Cortesia
de wikipedia e jdact
«Há
alguns anos, no campo de concentração de Bergen Belsen, na Alemanha, Luis Sepúlveda
encontrou gravada numa pedra uma frase de autor anónimo que dizia: eu estive
aqui e ninguém contará a minha história. Essa frase trouxe-lhe à memória toda
uma galeria de personagens excepcionais que havia conhecido e cuja histórias
mereciam ser contadas. Assim nasceu o presente livro, As Rosas de Atacama. Histórias
Marginais (aliás o título da edição original), e também histórias de marginais;
os relatos, quase sempre curtos, que compõem esta obra têm os ingredientes a
que Luis Sepúlveda recorre desde O Velho Que Lia Romances de Amor: a defesa da
vida e da dignidade humana, a luta pela justiça, o elogio dos valores ecológicos,
o exotismo como afirmação de que os sonhos são os mesmos em todos os lugares da
Terra. Em Sepúlveda a realidade supera sempre a ficção. Daí que este extraordinário
contador de histórias continue a servir-se da sua condição de andarilho das
cinco partidas do mundo para nos oferecer, em lampejos de génio, o relato
insuperável dos homens e das mulheres que, no anonimato ajudaram, ajudam e
ajudarão a construir o verdadeiro rosto da história». In Sinopse.
Histórias
Marginais
«Visitei
há alguns anos o campo de concentração de Bergen Belsen, na Alemanha. Percorri
no meio do silêncio atroz as valas comuns onde jazem milhares de vítimas do
horror, perguntando a mim mesmo em qual delas estariam os restos de uma certa
menina que nos legou o mais comovedor testemunho acerca da barbárie nazista e a
certeza de que a palavra escrita é o maior e o mais invulnerável dos refúgios,
porque as suas pedras são ligadas pela argamassa da memória. Caminhei,
procurei, mas não encontrei qualquer indício que me levasse à sepultura de Anne
Frank. À morte física, os verdugos juntaram uma segunda morte, a do
esquecimento e do anonimato.
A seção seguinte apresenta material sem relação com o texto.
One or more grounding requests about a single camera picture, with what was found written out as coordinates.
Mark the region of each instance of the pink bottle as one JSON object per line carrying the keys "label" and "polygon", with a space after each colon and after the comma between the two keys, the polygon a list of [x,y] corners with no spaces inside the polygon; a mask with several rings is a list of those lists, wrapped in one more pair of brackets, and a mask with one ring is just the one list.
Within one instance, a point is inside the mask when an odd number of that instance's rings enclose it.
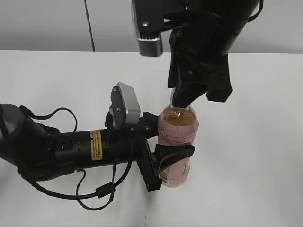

Um morto é um escândalo, mil mortos são uma estatística,
afirmou Goebbels, e o mesmo repetiram e repetem os militares chilenos ou
argentinos e os seus cúmplices disfarçados de democratas. O mesmo repetiram e
repetem os Milosevic, Mladic e os seus cúmplices disfarçados de negociadores de
paz. O mesmo no-lo cospem os autores de massacres na Argélia, tão perto da
Europa.
Bergen Belsen não é certamente um
lugar para passear, porque o peso da infâmia oprime, e à angústia do e que
posso eu fazer para que isto não volte a repetir-se?, segue-se o desejo de
conhecer e contar a história de cada uma das vítimas, de nos agarrarmos à palavra
como único esconjuro contra o esquecimento, de contar, de nomear os factos
gloriosos ou insignificantes dos nossos pais, amores, filhos, vizinhos, amigos,
de fazer da vida um método de resistência contra o olvido, porque, como notou
Guimarães Rosa, narrar é resistir. Numa extremidade do campo e muito próximo do
lugar onde se erguiam os infames fornos crematórios, na superfície áspera de
uma pedra, alguém (quem?) gravou, talvez com o auxílio de uma faca ou de um
prego, o mais dramático dos apelos: eu estive aqui e ninguém contará a minha
história. Vi a obra de muitos pintores e, desculpem, desconheço até agora o
estremeção emocional que, para além de O Grito de Munch, uma pintura pode
causar. Estive também diante de inúmeras esculturas e só nas de Agustín
Ibarrola encontrei a paixão e a ternura expressas numa linguagem que as
palavras nunca atingirão. Suponho que terei lido uns mil livros, mas nunca um
texto me pareceu tão duro, tão enigmático, tão belo e ao mesmo tempo tão
dilacerante como aquele, escrito sobre uma pedra. Eu estive aqui e ninguém
contará a minha história, escreveu alguém (quando?, uma mulher?, um homem?),
pensando na sua saga pessoal única e irrepetível, ou talvez em nome de todos
aqueles que não aparecem nos noticiários, que não têm biografias, mas apenas
uma esquecediça passagem pelas ruas da vida». In Luis Sepúlveda, As Rosas de
Atacama, 2000, Porto Editora, 2020,
ISBN 978-972-0-04091-6.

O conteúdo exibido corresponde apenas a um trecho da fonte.